IMPORTANZA DELL'ANALISI DI BILANCIO

Per un'impresa misurare lo stato di salute aziendale mediante l'analisi di bilancio è un'esigenza importante in quanto è la base da cui parte il processo decisionale e per delineare la strategia da perseguire nel futuro. Per questo è importante dotarsi degli strumenti giusti, al fine di elaborare tutte le informazioni necessarie per effettuare un'adeguata analisi della situazione economica, patrimoniale e finanziaria dell'azienda. Uno degli strumenti più utilizzati e più efficienti elaborato dalle scienze economico-aziendali è la cosiddetta analisi di bilancio.
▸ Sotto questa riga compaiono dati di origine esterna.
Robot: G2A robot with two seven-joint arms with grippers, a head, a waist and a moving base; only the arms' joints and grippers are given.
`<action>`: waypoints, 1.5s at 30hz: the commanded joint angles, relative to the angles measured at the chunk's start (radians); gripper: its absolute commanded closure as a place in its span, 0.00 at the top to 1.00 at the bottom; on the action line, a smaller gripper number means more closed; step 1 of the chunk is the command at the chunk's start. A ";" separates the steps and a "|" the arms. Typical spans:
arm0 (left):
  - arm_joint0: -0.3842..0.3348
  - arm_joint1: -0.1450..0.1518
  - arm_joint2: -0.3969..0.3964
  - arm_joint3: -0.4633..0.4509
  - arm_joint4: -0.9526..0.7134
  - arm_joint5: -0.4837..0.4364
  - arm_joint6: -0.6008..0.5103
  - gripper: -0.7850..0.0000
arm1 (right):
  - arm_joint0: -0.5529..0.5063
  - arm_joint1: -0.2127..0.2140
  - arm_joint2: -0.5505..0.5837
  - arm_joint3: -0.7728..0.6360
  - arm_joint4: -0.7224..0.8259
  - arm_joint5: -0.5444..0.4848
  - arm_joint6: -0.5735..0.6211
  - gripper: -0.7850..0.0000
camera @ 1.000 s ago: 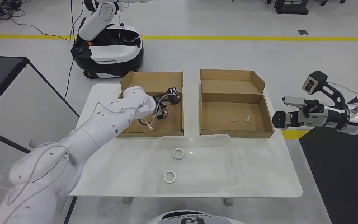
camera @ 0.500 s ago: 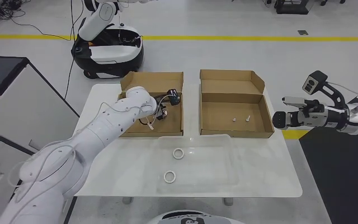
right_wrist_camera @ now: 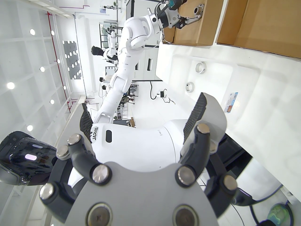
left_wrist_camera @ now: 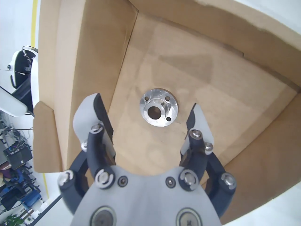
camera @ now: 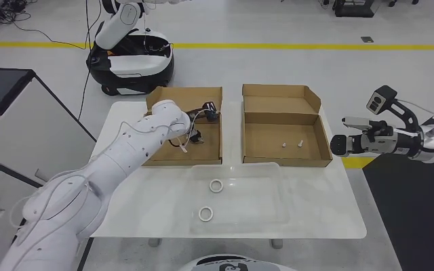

Quest'ultima consiste nella rielaborazione secondo specifici criteri e regole degli schemi di bilancio al fine di pervenire ad una rappresentazione attuale, ma anche prospettica, dell'andamento della gestione. L'analisi di bilancio, da realizzarsi anche mediate l'ausilio di appositi software e/o tools informatici che ne agevolano l'esecuzione, segue un percorso che si struttura in 4 fasi fondamentali:

  1. l'analisi dell’adeguatezza e dell'attendibilità dei dati inseriti nei prospetti;
  2. la riclassificazione degli schemi di bilancio secondo specifici criteri e forme;
  3. la scelta degli indici con i quali eseguire l'analisi;
  4. l'analisi, l'ottenimento delle informazioni e la loro interpretazione.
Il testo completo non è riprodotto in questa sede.